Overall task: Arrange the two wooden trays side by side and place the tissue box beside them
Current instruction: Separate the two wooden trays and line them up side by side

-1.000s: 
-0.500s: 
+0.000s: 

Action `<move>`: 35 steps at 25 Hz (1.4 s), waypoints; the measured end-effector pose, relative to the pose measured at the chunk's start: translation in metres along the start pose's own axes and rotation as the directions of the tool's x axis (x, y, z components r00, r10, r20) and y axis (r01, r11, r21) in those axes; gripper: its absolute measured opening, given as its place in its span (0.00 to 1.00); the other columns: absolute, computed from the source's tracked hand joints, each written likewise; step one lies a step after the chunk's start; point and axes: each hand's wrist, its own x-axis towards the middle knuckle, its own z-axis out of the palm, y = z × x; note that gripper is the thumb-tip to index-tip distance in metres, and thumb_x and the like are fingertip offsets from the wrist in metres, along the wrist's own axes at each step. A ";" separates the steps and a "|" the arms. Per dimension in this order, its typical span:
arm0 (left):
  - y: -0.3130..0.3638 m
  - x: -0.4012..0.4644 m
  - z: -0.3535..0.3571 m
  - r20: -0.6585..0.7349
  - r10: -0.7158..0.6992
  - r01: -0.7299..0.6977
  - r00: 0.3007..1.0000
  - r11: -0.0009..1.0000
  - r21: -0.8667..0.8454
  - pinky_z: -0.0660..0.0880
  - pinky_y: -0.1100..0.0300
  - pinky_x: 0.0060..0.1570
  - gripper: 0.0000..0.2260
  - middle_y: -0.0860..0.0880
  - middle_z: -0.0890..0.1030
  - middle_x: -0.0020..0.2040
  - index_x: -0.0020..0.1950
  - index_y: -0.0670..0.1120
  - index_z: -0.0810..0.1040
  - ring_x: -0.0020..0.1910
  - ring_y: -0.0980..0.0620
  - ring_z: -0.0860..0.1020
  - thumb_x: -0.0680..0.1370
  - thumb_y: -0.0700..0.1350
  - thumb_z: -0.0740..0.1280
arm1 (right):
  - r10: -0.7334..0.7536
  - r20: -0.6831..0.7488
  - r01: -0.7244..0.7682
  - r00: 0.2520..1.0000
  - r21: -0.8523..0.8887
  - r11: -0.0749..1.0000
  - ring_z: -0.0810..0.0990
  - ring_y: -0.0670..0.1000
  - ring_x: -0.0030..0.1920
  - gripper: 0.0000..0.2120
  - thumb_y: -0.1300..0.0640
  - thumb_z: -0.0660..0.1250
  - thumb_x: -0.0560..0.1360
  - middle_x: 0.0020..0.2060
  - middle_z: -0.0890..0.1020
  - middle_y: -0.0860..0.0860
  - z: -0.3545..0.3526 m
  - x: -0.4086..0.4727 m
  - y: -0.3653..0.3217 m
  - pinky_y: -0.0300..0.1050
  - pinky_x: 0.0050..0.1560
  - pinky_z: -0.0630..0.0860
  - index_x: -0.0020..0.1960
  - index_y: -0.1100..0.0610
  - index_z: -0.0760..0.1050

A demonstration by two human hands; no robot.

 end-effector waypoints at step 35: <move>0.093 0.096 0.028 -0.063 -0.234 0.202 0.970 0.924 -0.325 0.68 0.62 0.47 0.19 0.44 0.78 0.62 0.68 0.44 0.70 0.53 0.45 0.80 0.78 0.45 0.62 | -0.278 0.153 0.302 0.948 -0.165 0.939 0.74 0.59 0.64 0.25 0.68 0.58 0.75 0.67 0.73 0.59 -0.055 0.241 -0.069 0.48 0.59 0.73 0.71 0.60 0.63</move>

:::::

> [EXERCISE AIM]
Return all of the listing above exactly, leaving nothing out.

> [SOLUTION TO THIS EXERCISE]
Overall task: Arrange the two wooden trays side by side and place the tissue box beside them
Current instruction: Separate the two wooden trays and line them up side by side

-1.000s: 
-0.500s: 
+0.000s: 

Action `<move>`: 35 steps at 25 Hz (1.4 s), waypoints; the measured end-effector pose, relative to the pose measured at the chunk's start: translation in metres along the start pose's own axes and rotation as the directions of the tool's x axis (x, y, z components r00, r10, r20) and y axis (r01, r11, r21) in those axes; gripper: its absolute measured opening, given as its place in its span (0.00 to 1.00); the other columns: absolute, computed from the source's tracked hand joints, each written likewise; step one lies a step after the chunk's start; point and axes: each hand's wrist, its own x-axis towards the middle knuckle, its own z-axis out of the palm, y = z × x; note that gripper is the thumb-tip to index-tip distance in metres, and thumb_x and the like are fingertip offsets from the wrist in metres, along the wrist's own axes at each step. A ";" separates the steps and a "|" the arms. Per dimension in this order, its typical span:
arm0 (left):
  - y: -0.3130..0.3638 m
  - x: -0.4012..0.4644 m
  - z: -0.3535..0.3571 m
  - r20: -0.6585..0.7349
  - r10: -0.7158..0.6992
  - r01: -0.7299..0.6977
  - r00: 0.3007..1.0000
  - r11: -0.0009..1.0000
  - r21: -0.8667..0.8454
  - pinky_z: -0.0660..0.0880
  - pinky_y: -0.1100..0.0300
  - pinky_x: 0.0060..0.1570
  - gripper: 0.0000..0.2260
  - middle_y: -0.0860..0.0880
  - middle_z: -0.0890..0.1030
  - middle_x: -0.0020..0.2040
  - index_x: -0.0020..0.1950
  - index_y: -0.0670..0.1120
  - index_z: -0.0810..0.1040
  - ring_x: -0.0020..0.1910
  - ring_y: -0.0980..0.0620
  - ring_z: -0.0860..0.1020
  - thumb_x: -0.0680..0.1370
  - thumb_y: -0.0700..0.1350
  - thumb_z: -0.0740..0.1280
arm1 (right):
  - r10: -0.7334..0.7536
  - r20: -0.6831..0.7488
  - r01: -0.7244..0.7682
  - r00: 0.2520..1.0000
  - r21: -0.8523..0.8887
  - r11: -0.0749..1.0000
  - ring_z: -0.0810..0.0990
  - ring_y: -0.0670..0.1000
  - ring_x: -0.0030..0.1920
  - gripper: 0.0000..0.2120
  - thumb_y: -0.1300..0.0640
  - thumb_z: -0.0660..0.1250
  - thumb_x: -0.0560..0.1360
  - middle_x: 0.0020..0.2060
  - middle_z: -0.0890..0.1020
  - middle_y: -0.0860..0.0860
  - z: -0.3545..0.3526 m
  - x: -0.4086..0.4727 m
  - y: -0.3653..0.3217 m
  - pinky_y: -0.0300..0.1050
  - pinky_x: 0.0050..0.1560
  - pinky_z: -0.0630..0.0860
  - index_x: -0.0020..0.1960
  - index_y: -0.1100..0.0610
  - index_z: -0.0760..0.1050

A demonstration by two human hands; no robot.

 end-effector waypoints at step 35: <move>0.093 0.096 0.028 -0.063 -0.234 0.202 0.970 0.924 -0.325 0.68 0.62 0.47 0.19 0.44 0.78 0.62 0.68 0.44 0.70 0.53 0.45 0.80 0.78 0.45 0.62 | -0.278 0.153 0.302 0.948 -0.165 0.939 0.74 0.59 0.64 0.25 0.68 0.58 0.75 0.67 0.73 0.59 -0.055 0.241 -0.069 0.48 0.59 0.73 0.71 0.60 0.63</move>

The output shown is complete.